## Data in this exercise
+-------+
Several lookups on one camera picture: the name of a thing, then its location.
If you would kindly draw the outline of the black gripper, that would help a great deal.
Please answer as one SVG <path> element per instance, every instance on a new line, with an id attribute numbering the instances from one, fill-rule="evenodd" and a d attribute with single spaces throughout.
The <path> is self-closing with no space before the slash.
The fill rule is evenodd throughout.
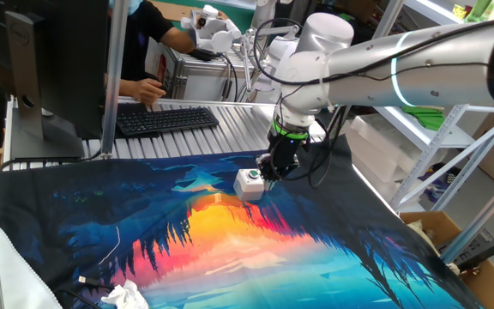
+-------+
## Activity
Check each line above for the string "path" and return those that contain it.

## Result of the exercise
Please answer as one SVG <path> element per instance, every instance on a new line, with an id attribute numbering the instances from one, fill-rule="evenodd" and a d attribute with single spaces throughout.
The <path> is self-closing with no space before the slash.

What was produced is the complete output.